À la fin, c’est l’Allemagne qui perd…

par Gilles Bridier |  publié le 25/02/2025

Le moteur allemand basé sur l’industrie est grippé, la productivité recule et les choix énergétiques sont remis en question. Le retour du nucléaire se profile.

Le 18 février 2025, le chancelier fédéral Olaf Scholz examine la production à l'usine Volkswagen d'Emden. Ces dernières années, VW a transformé l’usine en une usine exclusivement destinée à la production de voitures électriques. (Photo de Sina Schuldt / dpa Picture-Alliance via AFP)

L’Allemagne cumule aujourd’hui les paradoxes. Parvenue à un point de rupture de son modèle économique, elle est contrainte de se réinventer. Elle est redevenue la troisième puissance mondiale en détrônant le Japon en 2023, mais son économie est aujourd’hui stagnante. Elle a même subi deux années consécutives de récession en 2023 et 2024, et l’avantage pris sur le Japon tient beaucoup au recul du yen face à l’euro. Elle pèse le quart du PIB de l’Union européenne, devançant tous ses partenaires européens, mais elle est, avec la France, lanterne rouge de la croissance dans l’UE. Le marché de l’emploi, avec plus de 46 millions d’actifs l’an dernier, n’a jamais été aussi nombreux depuis la réunification, et pourtant le taux de chômage augmente, dépassant 6% (un niveau jugé élevé outre-Rhin) sous l’effet d’une importante immigration.

Le poids de l’industrie est toujours élevé autour de 21%, représentant dans la valeur ajoutée nationale le double de son niveau en France. Mais la réduction des investissements du fait du ralentissement économique s’est traduite par la perte de quelque 50.000 emplois l’an dernier.
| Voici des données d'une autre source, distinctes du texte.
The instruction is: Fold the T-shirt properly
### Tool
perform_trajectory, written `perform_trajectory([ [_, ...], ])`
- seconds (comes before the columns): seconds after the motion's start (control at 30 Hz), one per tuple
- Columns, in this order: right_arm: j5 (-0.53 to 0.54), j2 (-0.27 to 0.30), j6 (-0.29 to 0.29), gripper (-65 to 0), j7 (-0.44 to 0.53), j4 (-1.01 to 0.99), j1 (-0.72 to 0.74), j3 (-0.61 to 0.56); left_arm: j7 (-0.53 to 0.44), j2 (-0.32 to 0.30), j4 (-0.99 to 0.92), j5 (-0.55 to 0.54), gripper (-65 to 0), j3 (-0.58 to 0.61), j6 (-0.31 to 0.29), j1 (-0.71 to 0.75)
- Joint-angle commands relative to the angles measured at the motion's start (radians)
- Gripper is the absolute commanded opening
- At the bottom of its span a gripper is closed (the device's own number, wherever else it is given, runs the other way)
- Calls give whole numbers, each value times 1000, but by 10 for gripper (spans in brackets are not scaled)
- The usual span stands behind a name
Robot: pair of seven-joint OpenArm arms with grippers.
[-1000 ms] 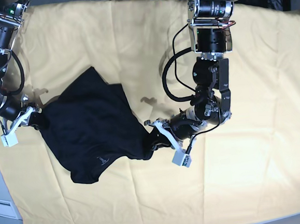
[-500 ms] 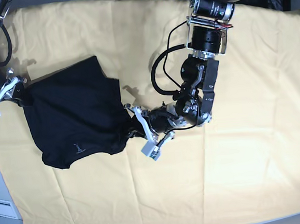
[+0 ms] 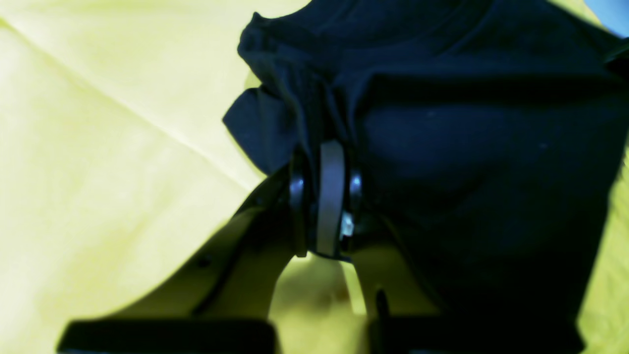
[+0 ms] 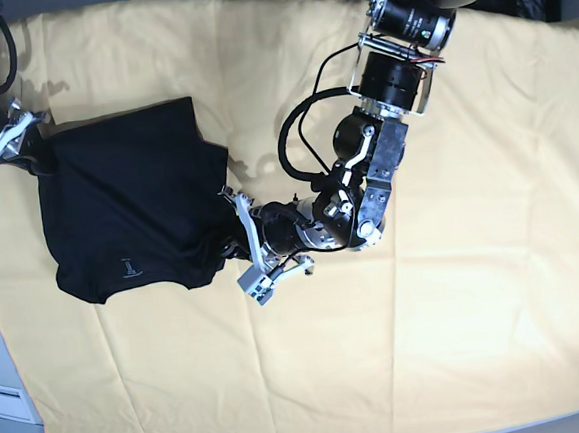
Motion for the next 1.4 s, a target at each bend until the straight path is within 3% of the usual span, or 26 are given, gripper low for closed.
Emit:
perform_trajectory([
  [0.0,15,4,5,-650,17,37,-2,25,-26,10,15,-17,-650,-1,-6,-29],
  [0.27,-42,-85,5,-650,42,69,-1,46,-16,10,15,-31,-650,-1,-7,-34],
  [0.47,-41,-137,5,-650,30,69,-26,47,-8,10,15,-58,-650,11,-63,-34],
  [0.63,-50,-138,5,-650,31,73,-65,54,-8,10,15,-47,-650,33,-63,-34],
  [0.8,-137,-138,4,-650,35,118,-71,101,-7,10,15,-66,-650,33,-77,-34],
  [0.9,-127,-138,-17,-650,35,135,-70,122,11,10,15,-94,-650,33,-86,-34],
  [1.03,-77,-138,5,-650,35,135,-70,121,23,10,16,-108,-650,32,-86,-35],
  [1.07,-58,-138,5,-623,34,135,-69,121,32,10,19,-109,-650,29,-86,-35],
  [1.1,-45,-138,5,-557,34,135,-69,121,39,10,23,-109,-634,28,-87,-35],
  [1.2,-32,-138,5,-366,34,135,-69,121,66,10,24,-140,-386,14,-114,-37],
  [1.27,-8,-138,5,-346,34,141,-70,126,98,10,25,-177,-284,2,-115,-43],
  [1.37,49,-138,5,-348,34,179,-69,155,166,10,35,-209,-294,-19,-116,-70],
])
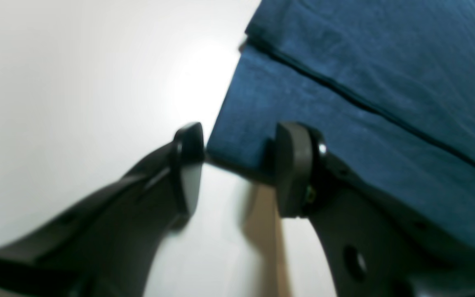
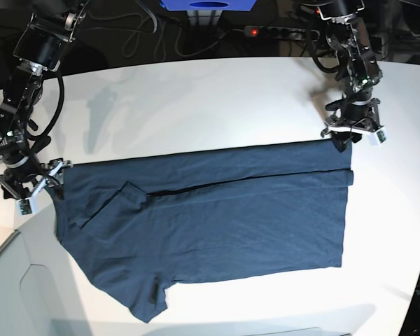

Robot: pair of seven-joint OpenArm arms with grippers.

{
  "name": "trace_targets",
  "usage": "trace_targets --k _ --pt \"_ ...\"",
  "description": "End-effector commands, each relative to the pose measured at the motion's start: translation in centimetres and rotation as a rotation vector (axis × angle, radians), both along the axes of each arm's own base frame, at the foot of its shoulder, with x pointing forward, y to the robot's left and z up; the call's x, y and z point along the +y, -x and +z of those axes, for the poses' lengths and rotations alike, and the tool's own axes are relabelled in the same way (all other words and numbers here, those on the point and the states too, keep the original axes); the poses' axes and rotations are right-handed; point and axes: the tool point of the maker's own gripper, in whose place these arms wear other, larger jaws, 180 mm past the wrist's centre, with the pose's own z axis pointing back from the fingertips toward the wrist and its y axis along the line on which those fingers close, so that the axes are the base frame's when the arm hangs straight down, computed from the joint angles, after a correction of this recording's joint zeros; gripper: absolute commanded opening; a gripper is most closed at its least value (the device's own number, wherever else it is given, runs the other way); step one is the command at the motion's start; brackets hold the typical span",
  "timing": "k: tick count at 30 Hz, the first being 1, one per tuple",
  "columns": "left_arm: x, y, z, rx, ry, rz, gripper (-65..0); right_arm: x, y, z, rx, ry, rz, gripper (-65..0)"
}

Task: Fold the T-shirt properly
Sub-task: 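Drag the folded edge with both grippers back toward the arm bases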

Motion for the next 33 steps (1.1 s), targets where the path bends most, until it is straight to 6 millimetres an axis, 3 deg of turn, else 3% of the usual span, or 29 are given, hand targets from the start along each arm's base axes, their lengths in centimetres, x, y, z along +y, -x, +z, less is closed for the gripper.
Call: trace_targets --k 1,5,12,23,28,33 --pt "0.1 -0.8 0.9 -0.025 -0.008 -0.008 -37.6 -1.0 -1.3 2.4 -0.071 0.016 -0.003 -21.4" --pt "0.1 -1.1 0.9 -0.027 -0.01 -0.008 -39.0 -2.6 -1.5 1.0 -0.024 0.001 -0.03 -21.4" --pt "0.2 -0.7 -1.0 0.015 0.02 0.008 -65.0 -4.0 -1.4 -3.2 0.054 -0.082 -0.067 -21.9" --pt "0.4 -0.6 -1.2 0.021 0.024 0.014 -65.0 -3.8 -0.2 -8.0 0.123 -0.183 -0.096 -22.7" --pt "0.3 -0.7 -1.2 0.021 0.021 0.011 -65.0 -3.7 0.6 -9.7 0.167 -0.21 -0.109 -34.2" --pt "0.3 -0.6 -1.3 0.025 0.02 0.011 -65.0 -3.5 1.2 -10.3 0.188 -0.212 -0.109 -56.6"
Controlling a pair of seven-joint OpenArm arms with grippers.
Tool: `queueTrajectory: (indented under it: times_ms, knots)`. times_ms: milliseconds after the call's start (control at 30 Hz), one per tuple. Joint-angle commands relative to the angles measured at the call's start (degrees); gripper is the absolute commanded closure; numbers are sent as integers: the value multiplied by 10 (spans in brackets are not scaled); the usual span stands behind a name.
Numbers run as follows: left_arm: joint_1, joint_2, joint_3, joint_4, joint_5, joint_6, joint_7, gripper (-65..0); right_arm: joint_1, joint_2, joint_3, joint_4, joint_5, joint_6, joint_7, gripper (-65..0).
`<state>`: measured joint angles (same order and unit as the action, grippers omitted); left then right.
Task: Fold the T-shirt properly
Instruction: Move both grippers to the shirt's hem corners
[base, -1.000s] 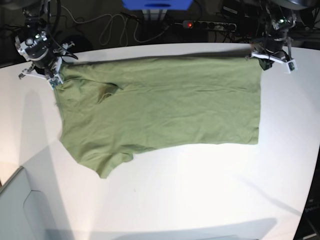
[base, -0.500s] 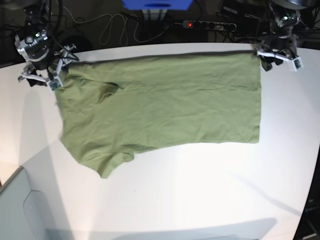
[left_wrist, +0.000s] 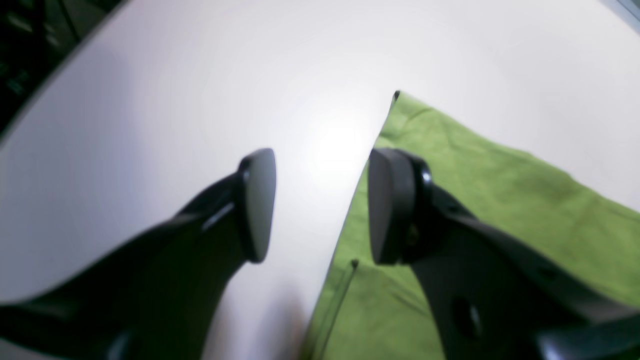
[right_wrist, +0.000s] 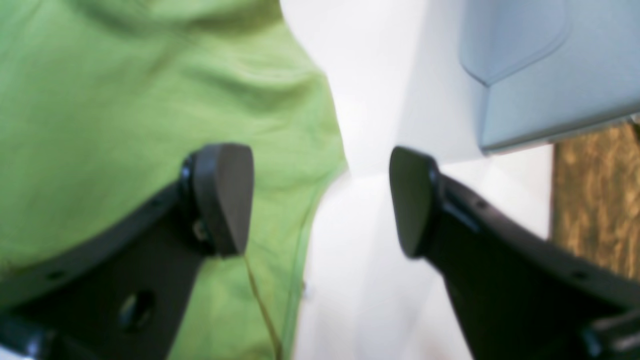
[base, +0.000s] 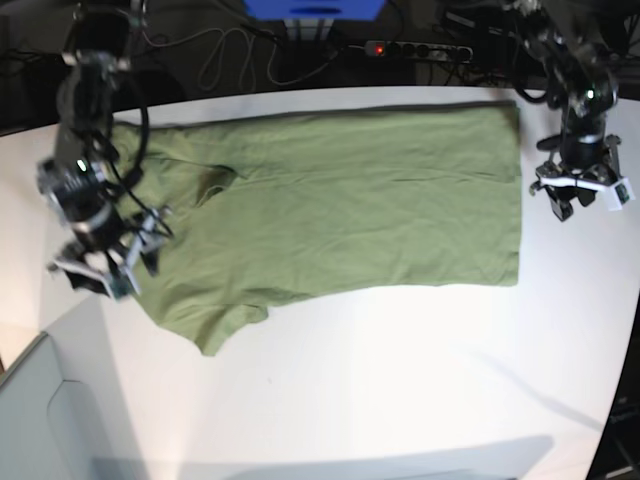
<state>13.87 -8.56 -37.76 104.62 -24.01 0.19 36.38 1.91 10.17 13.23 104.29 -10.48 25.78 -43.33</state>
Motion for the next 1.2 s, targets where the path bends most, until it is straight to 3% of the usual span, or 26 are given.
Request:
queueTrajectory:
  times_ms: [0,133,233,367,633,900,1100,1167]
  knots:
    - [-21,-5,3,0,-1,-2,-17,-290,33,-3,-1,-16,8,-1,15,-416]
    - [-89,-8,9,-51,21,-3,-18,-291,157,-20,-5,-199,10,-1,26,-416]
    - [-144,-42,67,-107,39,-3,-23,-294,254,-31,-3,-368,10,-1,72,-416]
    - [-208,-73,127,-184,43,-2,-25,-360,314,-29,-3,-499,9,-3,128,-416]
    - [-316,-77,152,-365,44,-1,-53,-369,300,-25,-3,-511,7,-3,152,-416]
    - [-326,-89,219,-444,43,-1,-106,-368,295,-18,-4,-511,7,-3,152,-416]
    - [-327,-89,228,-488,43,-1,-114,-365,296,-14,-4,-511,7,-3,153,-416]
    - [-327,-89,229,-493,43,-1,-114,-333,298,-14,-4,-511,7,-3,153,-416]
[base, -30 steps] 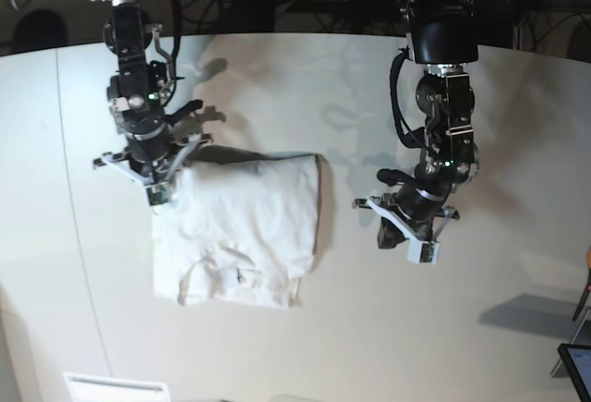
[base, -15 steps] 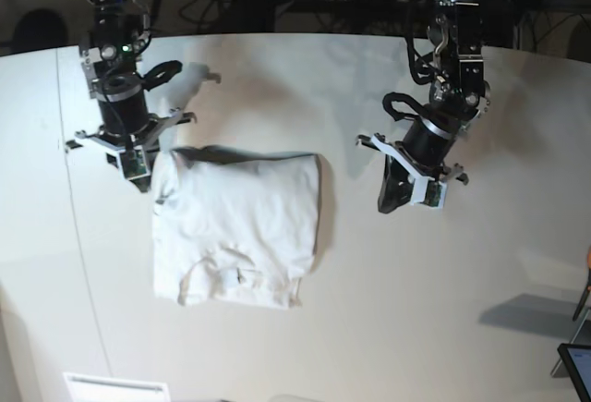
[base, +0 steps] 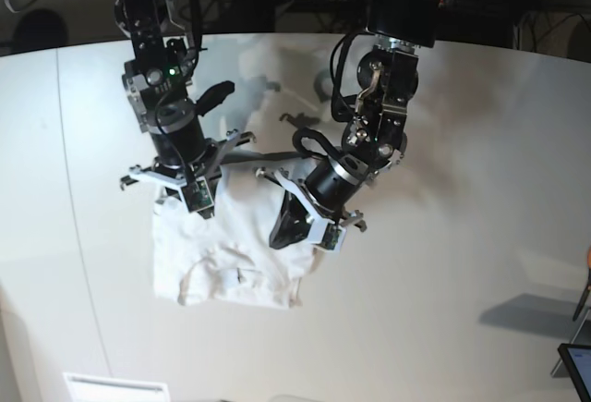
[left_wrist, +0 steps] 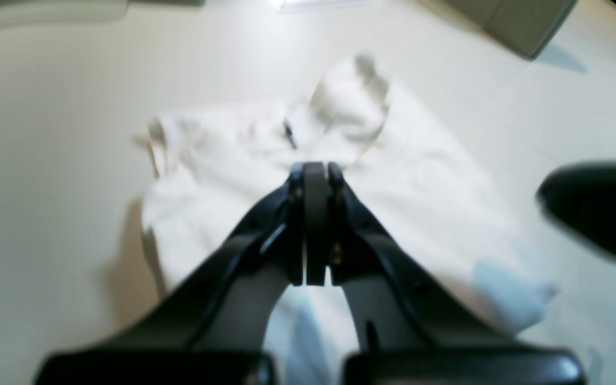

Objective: Fold the T-shirt properly
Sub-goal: 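Grasp the bundle's edge with both grippers and flatten it down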

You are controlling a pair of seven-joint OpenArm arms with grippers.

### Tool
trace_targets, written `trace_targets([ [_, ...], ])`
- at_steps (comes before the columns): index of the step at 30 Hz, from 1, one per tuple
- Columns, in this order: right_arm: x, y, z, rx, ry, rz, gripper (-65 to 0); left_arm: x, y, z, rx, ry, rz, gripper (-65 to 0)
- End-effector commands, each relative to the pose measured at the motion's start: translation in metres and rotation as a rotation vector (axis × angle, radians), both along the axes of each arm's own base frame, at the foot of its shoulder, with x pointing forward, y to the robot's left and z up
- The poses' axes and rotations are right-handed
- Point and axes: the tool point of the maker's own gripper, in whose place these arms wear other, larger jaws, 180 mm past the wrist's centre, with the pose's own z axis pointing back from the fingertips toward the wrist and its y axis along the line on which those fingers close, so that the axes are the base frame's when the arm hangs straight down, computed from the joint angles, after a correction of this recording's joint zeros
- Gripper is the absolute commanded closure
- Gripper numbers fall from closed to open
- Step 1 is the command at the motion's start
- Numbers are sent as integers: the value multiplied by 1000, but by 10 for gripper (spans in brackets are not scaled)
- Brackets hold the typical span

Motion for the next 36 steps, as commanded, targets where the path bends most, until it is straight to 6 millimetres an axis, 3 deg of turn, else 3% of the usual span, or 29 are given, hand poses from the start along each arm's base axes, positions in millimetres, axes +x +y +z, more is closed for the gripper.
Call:
trace_targets([
  [1,5,-1,3,8,-21,-5,0,8,-3,10,-28,-31,-5,0],
  [8,7,-8,-51,-23,81,-7,-1,12,16,-42,41,96,16,0],
  [14,-5,-32,-87,-33,132,-52,0,8,29,-82,194,114,6,0],
  [18,-11,-37,-92,-50,143,-45,0,12,31,-85,205,115,6,0],
  [21,-8,-34,-73,-40,93,-42,0,18,29,-69,192,70,8,0],
  [26,1,-30,-26,-11,-24,-41,0,31,21,-6,66,-57,28,0],
  [29,5,-29,-4,-2,-82,-41,0,30,27,15,67,-89,67,0],
  [33,-7,-28,13,14,-120,-40,0,13,35,47,67,-180,89,0],
  [36,-19,-25,25,31,-165,-23,0,-2,56,62,91,-228,126,0],
])
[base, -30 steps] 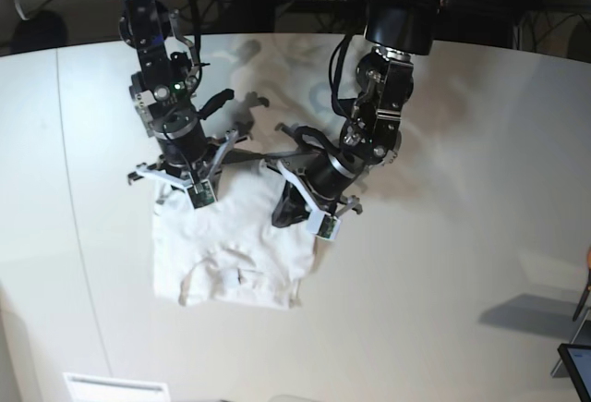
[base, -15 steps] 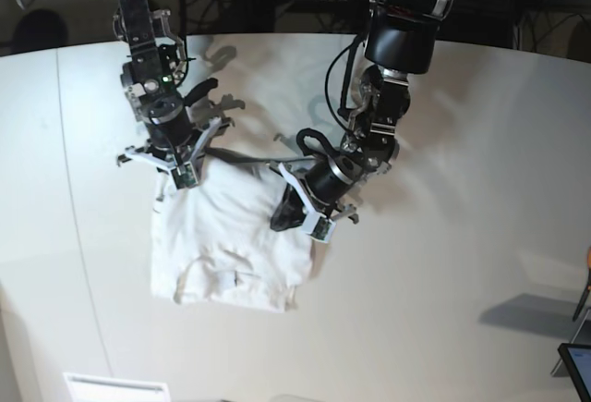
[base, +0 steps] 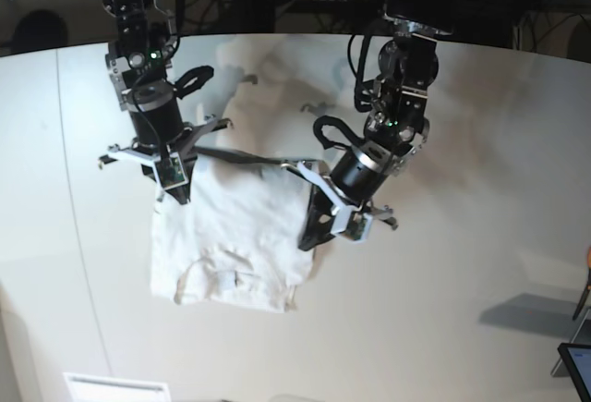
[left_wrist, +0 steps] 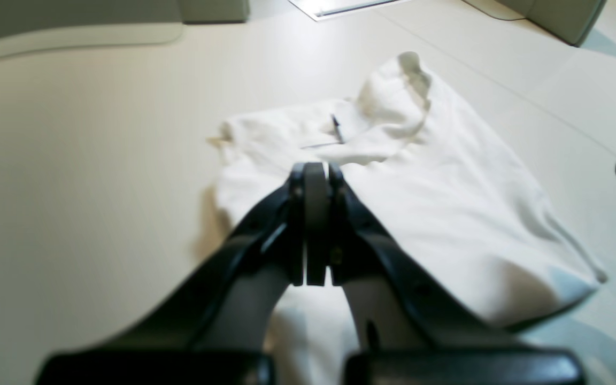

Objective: Fold the T-shirt properly

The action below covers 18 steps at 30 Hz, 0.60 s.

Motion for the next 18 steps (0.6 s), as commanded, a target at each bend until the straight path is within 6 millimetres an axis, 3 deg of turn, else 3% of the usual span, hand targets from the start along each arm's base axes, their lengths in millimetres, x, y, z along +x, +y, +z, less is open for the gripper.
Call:
trace_targets([
  [1,1,1,23,20,-91,6,-1,2,14,25,-21,-85,32,0],
  [4,-12,3,25,38,-131,20,-1,-17,45,25,-5,-143,83,0],
  [7,-29,10,24,75,-207,59,0,-39,69,12,89,-196,99,0],
  [13,-62,6,19,116,-356,120,-1,-80,127,3,156,-227,188,0],
  [18,-87,-10,7,102,-336,93,0,-114,147,-12,171,-155,163,0],
])
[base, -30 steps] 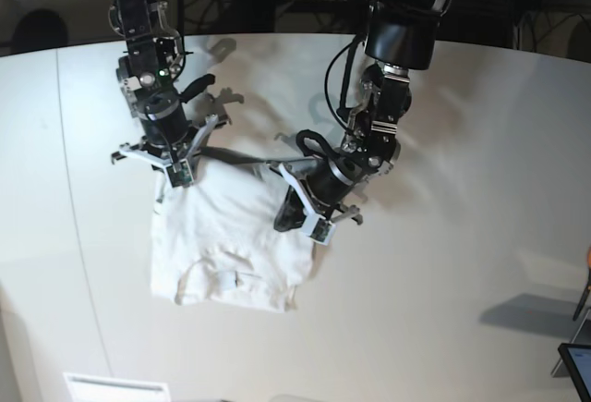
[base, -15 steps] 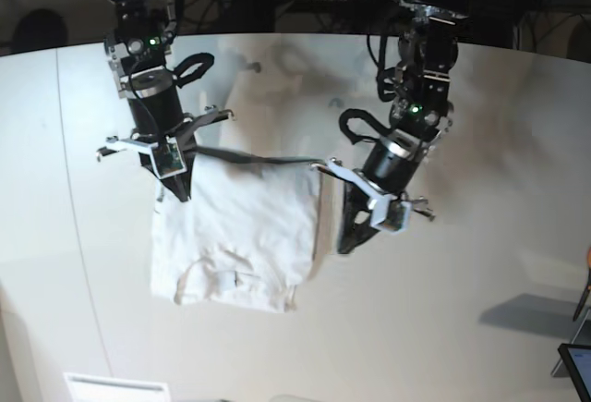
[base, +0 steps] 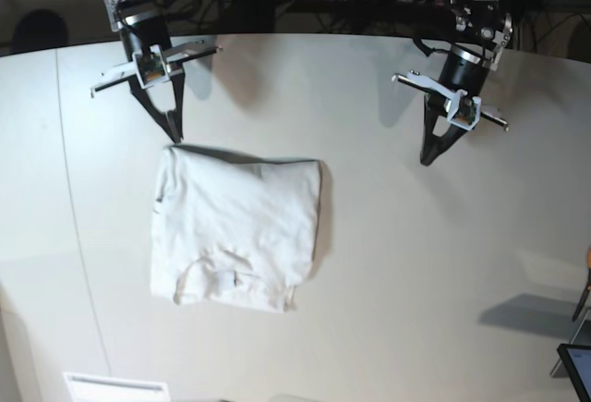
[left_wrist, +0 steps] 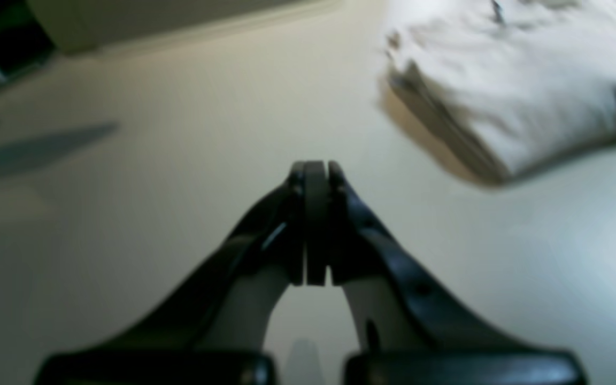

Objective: Fold the T-shirt properly

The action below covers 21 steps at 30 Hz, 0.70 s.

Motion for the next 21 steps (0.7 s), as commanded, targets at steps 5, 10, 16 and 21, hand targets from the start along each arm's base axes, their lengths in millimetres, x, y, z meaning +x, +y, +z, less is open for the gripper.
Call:
trace_targets([
  [5,-25,-12,8,6,-37,-15,0,-31,23,12,-6,-35,9,0],
  [10,-58,-7,11,35,-31,1,0,-67,35,7,-2,0,28,0],
  [16,-100,-6,3,43,65,-2,0,-117,40,3,-31,36,26,0],
  [21,-144,-27,-18,128,170,-72,0,-163,50,-21,-64,132,63,0],
])
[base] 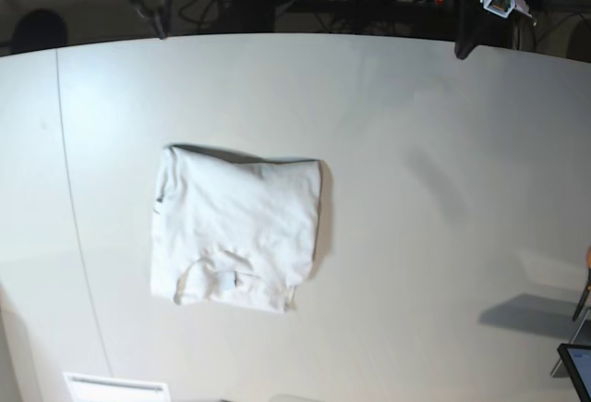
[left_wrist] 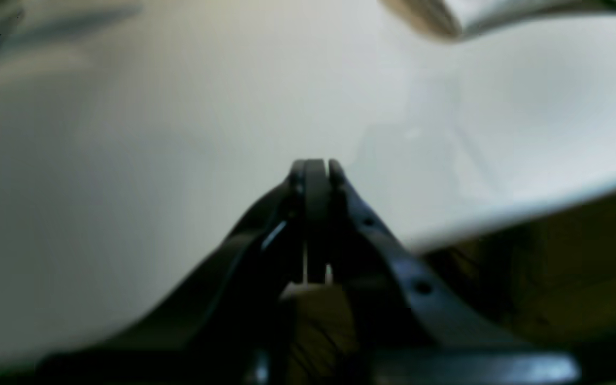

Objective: Fold the T-shirt properly

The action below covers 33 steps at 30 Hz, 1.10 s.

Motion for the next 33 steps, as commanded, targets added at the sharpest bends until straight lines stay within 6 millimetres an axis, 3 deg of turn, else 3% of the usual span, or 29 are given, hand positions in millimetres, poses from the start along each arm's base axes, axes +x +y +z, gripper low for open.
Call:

En cause, notamment, l’industrie automobile, moteur de l’économie. Car si les marques allemandes font toujours partie du gotha automobile mondial, elles sont prises en tenaille entre le resserrement programmé des exportations aux États-Unis et la pression inexorable des marques chinoises qui ont pris l’ascendant dans la motorisation électrique. En annonçant la suppression de 35.000 emplois d’ici à 2030, Volkswagen qui fut le symbole du rayonnement de l’Allemagne dans le monde, est devenu l’expression de son retournement.

Les causes ne tiennent pas qu’à l’isolationnisme américain et à l’agressivité des productions chinoises face auxquelles l’Europe a perdu la bataille de la productivité. L’Allemagne paie au prix fort sa décision de tourner le dos au nucléaire prises en 2002, décision qui avait déclenché une levée de boucliers des industriels. Mais sous la pression de ses alliés Verts au gouvernement, le chancelier social-démocrate Gerhard Schröder était passé outre pour satisfaire alors son opinion publique.

Cette sortie du nucléaire fut même accélérée en 2011 par Angela Merkel, chancelière chrétienne démocrate qui comptait sur le renforcement de la relation avec Moscou pour son approvisionnement en gaz russe. Avant l’agression de l’Ukraine par Moscou, plus de 25% de la consommation d’énergie primaire en Allemagne provenait du gaz naturel, dont les deux tiers étaient importés de Russie. Cette stratégie de Berlin a été battue en brèche par la guerre en Ukraine. Aujourd’hui, alors que le pays s’est équipé d’infrastructures pour l’importation de GNL, le gaz ne représente plus que 15% dans la production énergétique, un différentiel que les énergies vertes, à l’origine de 40% de l’électricité produite, ne parviennent pas à compenser. L’Allemagne a même été menacée d’une pénurie d’électricité.

La perte de productivité de l’industrie allemande provient beaucoup du coût élevé de l’énergie. Une réorganisation du mix énergétique, vitale pour le pays, est en cours, et le débat est relancé outre-Rhin en faveur d’un retour du nucléaire. C’est notamment l’option défendue par la CDU/CSU, alors que la dernière centrale allemande a été fermée en 2023.